WHAT TO WORK ON:
In the records below, find the line containing "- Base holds" and the line containing "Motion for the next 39"; please repeat exactly the lines from one to the other, both included, and nothing more.

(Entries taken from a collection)
________________________

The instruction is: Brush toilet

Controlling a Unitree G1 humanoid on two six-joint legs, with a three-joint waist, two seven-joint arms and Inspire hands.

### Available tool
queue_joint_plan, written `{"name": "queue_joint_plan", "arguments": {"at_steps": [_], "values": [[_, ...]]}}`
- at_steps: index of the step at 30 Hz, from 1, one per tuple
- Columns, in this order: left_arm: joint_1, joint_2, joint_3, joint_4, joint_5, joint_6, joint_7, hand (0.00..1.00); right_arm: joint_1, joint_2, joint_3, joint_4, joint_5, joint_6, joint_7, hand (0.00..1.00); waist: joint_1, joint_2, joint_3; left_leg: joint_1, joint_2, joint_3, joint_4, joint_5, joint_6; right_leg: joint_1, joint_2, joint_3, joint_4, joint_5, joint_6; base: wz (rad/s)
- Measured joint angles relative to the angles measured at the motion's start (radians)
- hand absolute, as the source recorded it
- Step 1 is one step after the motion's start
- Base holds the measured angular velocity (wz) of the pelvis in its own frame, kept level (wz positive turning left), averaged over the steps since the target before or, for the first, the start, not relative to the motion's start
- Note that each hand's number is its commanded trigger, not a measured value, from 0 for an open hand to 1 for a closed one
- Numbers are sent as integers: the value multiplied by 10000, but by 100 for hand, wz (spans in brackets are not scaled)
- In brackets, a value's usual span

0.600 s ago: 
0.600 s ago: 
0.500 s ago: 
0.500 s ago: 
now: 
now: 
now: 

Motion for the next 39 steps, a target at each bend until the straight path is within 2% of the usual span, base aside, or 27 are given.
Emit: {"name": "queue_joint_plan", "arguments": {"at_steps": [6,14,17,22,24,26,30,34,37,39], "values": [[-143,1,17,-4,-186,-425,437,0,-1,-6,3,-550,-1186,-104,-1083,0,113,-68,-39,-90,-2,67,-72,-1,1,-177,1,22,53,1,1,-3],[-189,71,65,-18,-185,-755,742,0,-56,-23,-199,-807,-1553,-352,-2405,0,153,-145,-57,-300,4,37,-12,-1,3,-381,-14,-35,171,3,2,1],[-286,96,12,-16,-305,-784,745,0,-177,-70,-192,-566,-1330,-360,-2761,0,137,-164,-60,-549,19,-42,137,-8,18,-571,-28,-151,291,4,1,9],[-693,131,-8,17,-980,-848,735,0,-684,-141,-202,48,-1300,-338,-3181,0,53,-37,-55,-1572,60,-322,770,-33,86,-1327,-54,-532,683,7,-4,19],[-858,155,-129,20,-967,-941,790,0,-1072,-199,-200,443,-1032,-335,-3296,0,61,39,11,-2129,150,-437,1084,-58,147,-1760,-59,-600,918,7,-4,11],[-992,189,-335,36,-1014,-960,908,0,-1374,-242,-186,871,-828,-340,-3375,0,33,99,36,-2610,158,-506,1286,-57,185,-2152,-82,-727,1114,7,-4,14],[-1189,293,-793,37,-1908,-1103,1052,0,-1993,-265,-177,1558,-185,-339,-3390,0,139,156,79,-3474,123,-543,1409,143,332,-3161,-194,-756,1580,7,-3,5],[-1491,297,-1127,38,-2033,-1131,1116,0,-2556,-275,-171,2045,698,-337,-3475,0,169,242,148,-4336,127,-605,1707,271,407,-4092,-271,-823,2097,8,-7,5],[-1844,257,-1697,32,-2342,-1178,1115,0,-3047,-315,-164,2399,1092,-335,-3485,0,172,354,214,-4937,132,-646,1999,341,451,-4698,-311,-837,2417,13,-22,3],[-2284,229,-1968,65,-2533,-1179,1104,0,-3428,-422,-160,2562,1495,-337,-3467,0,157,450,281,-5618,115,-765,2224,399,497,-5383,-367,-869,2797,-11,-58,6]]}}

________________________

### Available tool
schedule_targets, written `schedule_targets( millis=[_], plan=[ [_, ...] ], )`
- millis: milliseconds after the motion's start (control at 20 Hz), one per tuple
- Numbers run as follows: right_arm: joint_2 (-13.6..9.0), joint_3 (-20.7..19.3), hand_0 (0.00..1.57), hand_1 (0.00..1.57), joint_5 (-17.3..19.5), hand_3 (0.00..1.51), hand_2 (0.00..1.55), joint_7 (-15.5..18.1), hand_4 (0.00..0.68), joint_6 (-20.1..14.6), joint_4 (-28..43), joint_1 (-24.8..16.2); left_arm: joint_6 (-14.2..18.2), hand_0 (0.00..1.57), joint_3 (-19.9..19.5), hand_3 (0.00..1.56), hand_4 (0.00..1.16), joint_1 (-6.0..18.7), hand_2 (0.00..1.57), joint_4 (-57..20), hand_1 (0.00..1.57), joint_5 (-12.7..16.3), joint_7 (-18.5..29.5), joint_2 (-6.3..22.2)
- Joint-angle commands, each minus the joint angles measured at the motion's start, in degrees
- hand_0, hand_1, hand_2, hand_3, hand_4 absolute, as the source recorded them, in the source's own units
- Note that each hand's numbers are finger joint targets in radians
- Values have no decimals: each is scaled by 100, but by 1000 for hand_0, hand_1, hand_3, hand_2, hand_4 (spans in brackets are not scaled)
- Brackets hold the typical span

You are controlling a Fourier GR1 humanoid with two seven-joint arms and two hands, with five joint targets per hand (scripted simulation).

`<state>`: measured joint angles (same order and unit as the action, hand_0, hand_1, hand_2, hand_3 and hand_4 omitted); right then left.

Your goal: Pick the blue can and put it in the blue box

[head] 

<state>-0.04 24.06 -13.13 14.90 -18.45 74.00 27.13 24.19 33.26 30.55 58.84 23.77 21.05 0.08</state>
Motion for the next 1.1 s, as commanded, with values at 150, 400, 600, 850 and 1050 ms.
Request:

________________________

SOLUTION:
- Base holds the measured angular velocity (wz) of the pelvis in its own frame, kept level (wz positive turning left), averaged over the steps since the target before or, for the first, the start, not relative to the motion's start
- Note that each hand's number is its commanded trigger, not a measured value, from 0 for an open hand to 1 for a closed one
- Numbers are sent as integers: the value multiplied by 10000, but by 100 for hand, wz (spans in brackets are not scaled)
- In brackets, a value's usual span

0.600 s ago: 
0.600 s ago: 
0.500 s ago: 
0.500 s ago: 
now: 
now: 
now: 

Motion for the next 39 steps, a target at each bend until the straight path is within 2% of the usual span, base aside, or 27 are given.

This finishes the answer to the exercise.